Protect your pets. Heartworm prevention is better than cure

Richard Dinnen - Queensland Editor |

Pic: Ally the dog at the Animal Care and Adoption Centre, where staff are seeing a rise in heartworm in impounded dogs

A significant rise of heartworm disease in dogs has been detected in the north of the state, with the local council urging dog owners to take action.

Townsville City Council said there’s been an alarming rise in heartworm cases in dogs coming to its Animal Care and Adoption Centre, and it wants people to help prevent the potentially deadly disease.

Councillor Maurie Soars said up to 30 per cent of unprotected dogs in north Queensland had heartworm.

“We’re seeing an alarming lack of heartworm prevention in the animals that end up in our care.

“Sadly, impounded animals that are heartworm positive are often euthanased, due to the health risks and cost of the extensive, long treatment.

“Heartworm is contagious, and the health of other community members’ pets must also be considered when dogs are adopted into new homes.

“This is an avoidable outcome. A pet is part of the family, so make sure your dog is checked over by a vet and that heartworm prevention is made a priority in your home.”

Heartworm is a parasite, spread by mosquitos. The worms live in the hearts and lungs of infected dogs. Infection can lead to heart failure and death in severe cases.

Councillor Soars said it’s possible to treat heartworm disease, but prevention is a better, more affordable option.

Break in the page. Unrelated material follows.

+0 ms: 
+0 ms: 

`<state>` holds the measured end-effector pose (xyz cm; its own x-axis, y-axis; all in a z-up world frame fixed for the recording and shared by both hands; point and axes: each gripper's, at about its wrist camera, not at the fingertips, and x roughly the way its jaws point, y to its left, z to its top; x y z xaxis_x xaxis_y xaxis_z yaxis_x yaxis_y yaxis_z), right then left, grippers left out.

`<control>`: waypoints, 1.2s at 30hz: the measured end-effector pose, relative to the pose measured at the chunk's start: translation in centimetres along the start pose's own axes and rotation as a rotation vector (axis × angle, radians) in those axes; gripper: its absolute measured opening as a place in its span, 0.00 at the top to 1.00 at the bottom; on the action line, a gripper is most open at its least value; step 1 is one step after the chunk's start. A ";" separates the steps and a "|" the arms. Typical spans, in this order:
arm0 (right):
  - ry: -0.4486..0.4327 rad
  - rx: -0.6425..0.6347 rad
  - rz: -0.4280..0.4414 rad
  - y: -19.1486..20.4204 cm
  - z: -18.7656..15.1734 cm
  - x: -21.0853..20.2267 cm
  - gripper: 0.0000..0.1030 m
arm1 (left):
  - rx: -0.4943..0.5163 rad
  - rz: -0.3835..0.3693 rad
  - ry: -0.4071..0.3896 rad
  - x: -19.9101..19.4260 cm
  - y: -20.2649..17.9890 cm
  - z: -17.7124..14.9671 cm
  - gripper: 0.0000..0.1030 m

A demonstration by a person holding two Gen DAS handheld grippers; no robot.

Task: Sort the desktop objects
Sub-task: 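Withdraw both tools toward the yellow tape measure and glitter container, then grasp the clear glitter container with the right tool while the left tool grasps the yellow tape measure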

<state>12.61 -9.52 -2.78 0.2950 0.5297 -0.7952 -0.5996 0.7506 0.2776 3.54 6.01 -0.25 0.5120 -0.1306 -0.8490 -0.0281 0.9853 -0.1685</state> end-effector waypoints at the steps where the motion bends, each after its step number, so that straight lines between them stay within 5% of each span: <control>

“Heartworm infections can be treated by vets, but the process can take many months, with multiple courses of potentially toxic drugs.

“Costs can reach thousands of dollars and there’s potential for side-effects to the treatment, including death in rare cases.”

Deception Bay and Ipswich, in the south-east, and Mackay, Townsville and  Cairns are areas where cases can occur year-round.

In the past, heartworm was thought only to occur in tropical and subtropical coastal regions, but it has become more prevalent in southern parts of Australia.

More than 30 species of animals can be infected, including cats, foxes, ferrets, sea lions and, in extremely rare cases, humans.

In dogs, symptoms of heartworm include lethargy, loss of energy when exercising, bleeding from the nose, coughing or difficulty breathing, weight loss, sudden collapse, or increased thirst.

 There are several heartworm prevention options. Ask your veterinarian for the latest advice.